While the mismatch between supply and demand has resulted in fierce competition, helping drive down costs, it has also squeezed profit margins at many battery makers, pushing out smaller producers.
China’s fast-expanding energy-storage market has offered more resilient demand compared to the electric-vehicle sector, BNEF said. The certification process for energy storage is easier compared to EVs, so less-competitive producers will try to secure share in the sector to survive.
However, energy storage’s projected growth won’t be enough to offset the slowdown in the much larger EV sector in the next three to five years, the report said. Over 70% of China’s battery output in 2023 went to electric cars, while less than 20% was used in energy storage, according to BNEF.

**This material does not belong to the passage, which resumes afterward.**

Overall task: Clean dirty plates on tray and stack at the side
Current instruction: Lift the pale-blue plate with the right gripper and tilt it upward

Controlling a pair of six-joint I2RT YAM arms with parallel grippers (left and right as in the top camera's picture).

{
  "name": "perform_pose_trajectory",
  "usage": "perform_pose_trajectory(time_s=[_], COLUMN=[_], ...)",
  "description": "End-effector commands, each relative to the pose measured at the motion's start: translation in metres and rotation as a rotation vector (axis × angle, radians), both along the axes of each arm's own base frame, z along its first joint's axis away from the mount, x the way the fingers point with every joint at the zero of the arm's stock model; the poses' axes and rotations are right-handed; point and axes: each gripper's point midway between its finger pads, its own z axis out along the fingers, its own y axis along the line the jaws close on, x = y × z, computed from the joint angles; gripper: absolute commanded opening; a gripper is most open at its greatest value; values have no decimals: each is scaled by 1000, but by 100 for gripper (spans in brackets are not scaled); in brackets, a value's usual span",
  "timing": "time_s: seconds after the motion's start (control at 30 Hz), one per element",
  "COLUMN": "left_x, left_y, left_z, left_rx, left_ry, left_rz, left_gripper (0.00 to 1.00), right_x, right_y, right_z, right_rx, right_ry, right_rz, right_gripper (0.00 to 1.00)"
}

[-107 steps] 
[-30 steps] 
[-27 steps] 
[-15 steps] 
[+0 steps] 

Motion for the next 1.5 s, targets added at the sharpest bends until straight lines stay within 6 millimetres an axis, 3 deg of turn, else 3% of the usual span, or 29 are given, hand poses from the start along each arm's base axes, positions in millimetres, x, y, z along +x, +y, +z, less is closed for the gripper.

China’s early aggressive push to match EV demand with more output will result in a projected overcapacity ratio of six times domestic demand this year, BNEF estimates. Given demand isn’t matching expectations, many projects in China could be delayed or scrapped altogether, just like in Europe and the US.
The rate of overcapacity is set to peak in 2025 and only gradually decline to an overcapacity ratio of around four-and-a-half times by the end of the decade, and that’s before any new additional projects are announced, the report said.